**Task prompt**
Would you please copy every line of the material that follows, exactly as it reads?
Material provided Block Start
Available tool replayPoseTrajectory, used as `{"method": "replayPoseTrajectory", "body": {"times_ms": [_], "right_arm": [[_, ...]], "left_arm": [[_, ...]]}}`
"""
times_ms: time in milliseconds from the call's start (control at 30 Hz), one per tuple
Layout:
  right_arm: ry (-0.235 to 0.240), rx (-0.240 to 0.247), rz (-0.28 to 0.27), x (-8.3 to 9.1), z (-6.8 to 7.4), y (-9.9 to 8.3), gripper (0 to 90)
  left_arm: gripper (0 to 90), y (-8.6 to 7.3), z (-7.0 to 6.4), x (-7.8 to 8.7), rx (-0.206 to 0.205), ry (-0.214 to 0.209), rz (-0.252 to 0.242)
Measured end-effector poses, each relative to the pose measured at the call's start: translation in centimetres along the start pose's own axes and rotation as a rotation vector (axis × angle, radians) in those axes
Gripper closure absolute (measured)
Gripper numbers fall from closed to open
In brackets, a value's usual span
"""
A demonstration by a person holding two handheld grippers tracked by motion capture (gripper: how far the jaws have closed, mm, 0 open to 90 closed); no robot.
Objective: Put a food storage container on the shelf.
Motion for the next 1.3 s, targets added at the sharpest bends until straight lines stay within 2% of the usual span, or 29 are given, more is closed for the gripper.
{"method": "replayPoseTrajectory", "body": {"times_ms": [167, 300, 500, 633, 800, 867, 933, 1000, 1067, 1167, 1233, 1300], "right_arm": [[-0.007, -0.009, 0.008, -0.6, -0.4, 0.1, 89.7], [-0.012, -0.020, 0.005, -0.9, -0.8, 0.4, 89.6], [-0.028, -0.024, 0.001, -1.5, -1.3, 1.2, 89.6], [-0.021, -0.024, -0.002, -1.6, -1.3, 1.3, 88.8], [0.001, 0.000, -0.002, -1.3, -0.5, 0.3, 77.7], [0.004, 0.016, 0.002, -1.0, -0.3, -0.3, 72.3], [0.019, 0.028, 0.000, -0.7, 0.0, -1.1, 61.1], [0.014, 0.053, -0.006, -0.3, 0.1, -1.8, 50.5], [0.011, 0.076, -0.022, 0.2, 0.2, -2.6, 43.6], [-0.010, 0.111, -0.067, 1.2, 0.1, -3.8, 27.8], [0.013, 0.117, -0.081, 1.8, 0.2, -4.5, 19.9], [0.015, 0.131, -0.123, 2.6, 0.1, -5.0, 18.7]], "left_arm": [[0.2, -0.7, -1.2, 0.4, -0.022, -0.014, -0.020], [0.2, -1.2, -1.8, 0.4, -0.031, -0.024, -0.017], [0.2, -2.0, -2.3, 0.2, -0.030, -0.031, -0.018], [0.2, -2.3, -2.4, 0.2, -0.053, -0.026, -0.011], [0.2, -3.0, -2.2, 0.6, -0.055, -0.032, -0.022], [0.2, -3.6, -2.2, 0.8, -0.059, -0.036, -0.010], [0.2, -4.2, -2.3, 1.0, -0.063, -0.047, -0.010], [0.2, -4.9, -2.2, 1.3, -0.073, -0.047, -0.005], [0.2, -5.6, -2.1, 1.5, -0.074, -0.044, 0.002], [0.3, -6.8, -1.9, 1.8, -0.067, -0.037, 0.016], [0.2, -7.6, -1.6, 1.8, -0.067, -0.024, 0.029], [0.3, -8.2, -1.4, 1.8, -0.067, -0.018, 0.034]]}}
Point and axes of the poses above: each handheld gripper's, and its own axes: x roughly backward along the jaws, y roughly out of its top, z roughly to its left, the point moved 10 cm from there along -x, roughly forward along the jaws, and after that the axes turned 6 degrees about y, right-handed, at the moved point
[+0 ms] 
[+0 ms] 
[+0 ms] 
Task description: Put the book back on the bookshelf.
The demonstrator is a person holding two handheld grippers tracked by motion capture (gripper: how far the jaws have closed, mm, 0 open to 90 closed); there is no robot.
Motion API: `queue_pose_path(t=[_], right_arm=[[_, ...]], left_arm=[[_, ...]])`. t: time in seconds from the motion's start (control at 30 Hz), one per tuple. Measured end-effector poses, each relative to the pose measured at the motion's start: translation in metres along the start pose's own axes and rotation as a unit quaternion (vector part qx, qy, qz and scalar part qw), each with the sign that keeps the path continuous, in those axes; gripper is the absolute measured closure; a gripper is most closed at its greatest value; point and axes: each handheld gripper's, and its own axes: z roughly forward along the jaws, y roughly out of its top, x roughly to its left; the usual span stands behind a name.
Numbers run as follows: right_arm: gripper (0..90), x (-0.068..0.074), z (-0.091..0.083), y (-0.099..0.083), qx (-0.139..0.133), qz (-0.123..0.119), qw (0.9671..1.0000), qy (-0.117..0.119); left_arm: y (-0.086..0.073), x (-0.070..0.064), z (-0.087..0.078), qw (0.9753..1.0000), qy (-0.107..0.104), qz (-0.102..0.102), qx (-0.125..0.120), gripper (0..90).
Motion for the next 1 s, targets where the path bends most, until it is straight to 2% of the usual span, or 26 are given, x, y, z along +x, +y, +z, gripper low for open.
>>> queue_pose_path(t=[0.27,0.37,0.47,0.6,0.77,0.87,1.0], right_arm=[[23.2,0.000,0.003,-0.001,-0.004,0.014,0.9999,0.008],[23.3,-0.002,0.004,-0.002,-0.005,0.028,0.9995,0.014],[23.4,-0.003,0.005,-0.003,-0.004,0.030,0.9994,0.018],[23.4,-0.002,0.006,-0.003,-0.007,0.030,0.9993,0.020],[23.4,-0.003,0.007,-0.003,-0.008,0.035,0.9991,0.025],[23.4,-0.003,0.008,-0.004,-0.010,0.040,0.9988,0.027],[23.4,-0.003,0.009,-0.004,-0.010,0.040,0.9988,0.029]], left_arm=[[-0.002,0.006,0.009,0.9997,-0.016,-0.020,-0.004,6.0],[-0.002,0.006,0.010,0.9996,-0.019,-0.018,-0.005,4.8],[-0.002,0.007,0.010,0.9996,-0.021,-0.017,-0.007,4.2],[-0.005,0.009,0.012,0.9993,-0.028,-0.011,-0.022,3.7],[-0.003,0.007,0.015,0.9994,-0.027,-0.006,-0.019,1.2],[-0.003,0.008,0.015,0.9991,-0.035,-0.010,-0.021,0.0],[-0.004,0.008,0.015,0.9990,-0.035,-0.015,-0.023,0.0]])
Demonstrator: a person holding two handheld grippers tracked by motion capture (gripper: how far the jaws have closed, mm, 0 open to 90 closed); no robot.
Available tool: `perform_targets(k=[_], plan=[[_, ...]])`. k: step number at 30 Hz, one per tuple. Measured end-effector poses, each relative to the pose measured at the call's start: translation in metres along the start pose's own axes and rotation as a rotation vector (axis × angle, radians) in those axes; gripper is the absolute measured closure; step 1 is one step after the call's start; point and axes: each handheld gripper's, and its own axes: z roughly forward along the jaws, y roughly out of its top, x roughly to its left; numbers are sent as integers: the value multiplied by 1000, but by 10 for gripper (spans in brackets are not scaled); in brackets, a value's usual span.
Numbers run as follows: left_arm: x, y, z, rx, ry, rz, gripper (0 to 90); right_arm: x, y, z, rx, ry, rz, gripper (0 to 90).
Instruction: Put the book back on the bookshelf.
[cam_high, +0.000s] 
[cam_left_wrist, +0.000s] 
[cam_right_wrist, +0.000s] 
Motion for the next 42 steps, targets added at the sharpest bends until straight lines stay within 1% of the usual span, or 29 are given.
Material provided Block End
**Solution to this exercise**
Available tool replayPoseTrajectory, used as `{"method": "replayPoseTrajectory", "body": {"times_ms": [_], "right_arm": [[_, ...]], "left_arm": [[_, ...]]}}`
"""
times_ms: time in milliseconds from the call's start (control at 30 Hz), one per tuple
Layout:
  right_arm: ry (-0.235 to 0.240), rx (-0.240 to 0.247), rz (-0.28 to 0.27), x (-8.3 to 9.1), z (-6.8 to 7.4), y (-9.9 to 8.3), gripper (0 to 90)
  left_arm: gripper (0 to 90), y (-8.6 to 7.3), z (-7.0 to 6.4), x (-7.8 to 8.7), rx (-0.206 to 0.205), ry (-0.214 to 0.209), rz (-0.252 to 0.242)
Measured end-effector poses, each relative to the pose measured at the call's start: translation in centimetres along the start pose's own axes and rotation as a rotation vector (axis × angle, radians) in those axes
Gripper closure absolute (measured)
Gripper numbers fall from closed to open
In brackets, a value's usual span
"""
A demonstration by a person holding two handheld grippers tracked by motion capture (gripper: how far the jaws have closed, mm, 0 open to 90 closed); no robot.
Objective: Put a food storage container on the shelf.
Motion for the next 1.3 s, targets added at the sharpest bends until straight lines stay within 2% of the usual span, or 29 are given, more is closed for the gripper.
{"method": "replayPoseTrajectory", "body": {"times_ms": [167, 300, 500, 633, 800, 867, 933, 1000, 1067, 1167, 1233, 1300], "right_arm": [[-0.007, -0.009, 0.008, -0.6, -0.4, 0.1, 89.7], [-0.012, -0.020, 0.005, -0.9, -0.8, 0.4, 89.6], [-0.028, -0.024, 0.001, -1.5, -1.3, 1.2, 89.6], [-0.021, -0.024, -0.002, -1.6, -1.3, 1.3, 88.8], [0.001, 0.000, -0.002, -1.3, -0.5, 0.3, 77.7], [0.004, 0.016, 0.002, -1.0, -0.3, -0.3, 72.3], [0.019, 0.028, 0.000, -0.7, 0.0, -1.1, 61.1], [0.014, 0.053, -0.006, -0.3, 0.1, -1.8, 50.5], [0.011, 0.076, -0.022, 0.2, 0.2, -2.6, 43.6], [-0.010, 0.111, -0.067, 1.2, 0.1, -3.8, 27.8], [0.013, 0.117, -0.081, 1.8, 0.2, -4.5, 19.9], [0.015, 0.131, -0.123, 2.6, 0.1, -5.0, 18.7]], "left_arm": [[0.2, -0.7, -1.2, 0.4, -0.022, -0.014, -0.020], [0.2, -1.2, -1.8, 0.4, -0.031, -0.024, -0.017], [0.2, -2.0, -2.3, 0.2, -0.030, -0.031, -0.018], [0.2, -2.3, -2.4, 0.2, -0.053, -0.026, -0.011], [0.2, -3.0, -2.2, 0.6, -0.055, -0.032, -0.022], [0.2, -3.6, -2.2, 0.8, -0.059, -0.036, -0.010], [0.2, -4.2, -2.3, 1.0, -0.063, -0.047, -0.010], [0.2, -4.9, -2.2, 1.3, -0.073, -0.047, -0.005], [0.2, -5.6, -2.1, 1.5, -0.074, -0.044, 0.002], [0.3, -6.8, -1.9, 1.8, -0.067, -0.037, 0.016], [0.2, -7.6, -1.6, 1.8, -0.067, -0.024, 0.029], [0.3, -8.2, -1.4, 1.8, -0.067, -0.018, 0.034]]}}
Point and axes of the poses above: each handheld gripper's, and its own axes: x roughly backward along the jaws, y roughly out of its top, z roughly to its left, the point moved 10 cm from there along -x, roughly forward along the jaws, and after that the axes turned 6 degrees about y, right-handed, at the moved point
[+0 ms] 
[+0 ms] 
[+0 ms] 
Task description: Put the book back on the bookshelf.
The demonstrator is a person holding two handheld grippers tracked by motion capture (gripper: how far the jaws have closed, mm, 0 open to 90 closed); there is no robot.
Motion API: `queue_pose_path(t=[_], right_arm=[[_, ...]], left_arm=[[_, ...]])`. t: time in seconds from the motion's start (control at 30 Hz), one per tuple. Measured end-effector poses, each relative to the pose measured at the motion's start: translation in metres along the start pose's own axes and rotation as a unit quaternion (vector part qx, qy, qz and scalar part qw), each with the sign that keeps the path continuous, in those axes; gripper is the absolute measured closure; a gripper is most closed at its greatest value; point and axes: each handheld gripper's, and its own axes: z roughly forward along the jaws, y roughly out of its top, x roughly to its left; the usual span stands behind a name.
Numbers run as follows: right_arm: gripper (0..90), x (-0.068..0.074), z (-0.091..0.083), y (-0.099..0.083), qx (-0.139..0.133), qz (-0.123..0.119), qw (0.9671..1.0000), qy (-0.117..0.119); left_arm: y (-0.086..0.073), x (-0.070..0.064), z (-0.087..0.078), qw (0.9753..1.0000), qy (-0.107..0.104), qz (-0.102..0.102), qx (-0.125..0.120), gripper (0..90).
Motion for the next 1 s, targets where the path bends most, until it is straight to 2% of the usual span, or 26 are given, x, y, z along +x, +y, +z, gripper low for open.
>>> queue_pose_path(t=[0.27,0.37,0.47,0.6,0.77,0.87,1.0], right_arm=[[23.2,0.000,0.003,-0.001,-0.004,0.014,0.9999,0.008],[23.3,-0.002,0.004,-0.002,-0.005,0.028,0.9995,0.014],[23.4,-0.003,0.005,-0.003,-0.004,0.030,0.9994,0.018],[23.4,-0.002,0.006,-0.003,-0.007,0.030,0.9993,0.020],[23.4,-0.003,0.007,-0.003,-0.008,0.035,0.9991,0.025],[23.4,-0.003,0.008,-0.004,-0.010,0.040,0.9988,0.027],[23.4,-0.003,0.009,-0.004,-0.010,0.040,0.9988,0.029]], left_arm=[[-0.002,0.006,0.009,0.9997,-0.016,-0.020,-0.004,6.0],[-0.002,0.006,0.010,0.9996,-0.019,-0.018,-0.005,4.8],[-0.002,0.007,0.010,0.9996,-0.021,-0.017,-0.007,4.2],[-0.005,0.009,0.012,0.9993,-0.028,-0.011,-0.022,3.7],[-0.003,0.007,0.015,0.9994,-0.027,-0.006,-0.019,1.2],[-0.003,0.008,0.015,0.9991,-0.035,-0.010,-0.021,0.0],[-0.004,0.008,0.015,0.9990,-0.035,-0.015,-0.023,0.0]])
Demonstrator: a person holding two handheld grippers tracked by motion capture (gripper: how far the jaws have closed, mm, 0 open to 90 closed); no robot.
Available tool: `perform_targets(k=[_], plan=[[_, ...]])`. k: step number at 30 Hz, one per tuple. Measured end-effector poses, each relative to the pose measured at the call's start: translation in metres along the start pose's own axes and rotation as a rotation vector (axis × angle, radians) in those axes; gripper is the absolute measured closure; step 1 is one step after the call's start; point and axes: each handheld gripper's, and its own axes: z roughly forward along the jaws, y roughly out of its top, x roughly to its left; numbers are sent as integers: the value multiplied by 1000, but by 10 for gripper (spans in brackets are not scaled); in brackets, a value's usual span.
Numbers run as follows: left_arm: x, y, z, rx, ry, rz, gripper (0 to 90); right_arm: x, y, z, rx, ry, rz, gripper (0 to 90).
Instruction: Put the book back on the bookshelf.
[cam_high, +0.000s] 
[cam_left_wrist, +0.000s] 
[cam_right_wrist, +0.000s] 
Motion for the next 42 steps, targets added at the sharpest bends until straight lines stay within 1% of the usual span, or 29 are given.

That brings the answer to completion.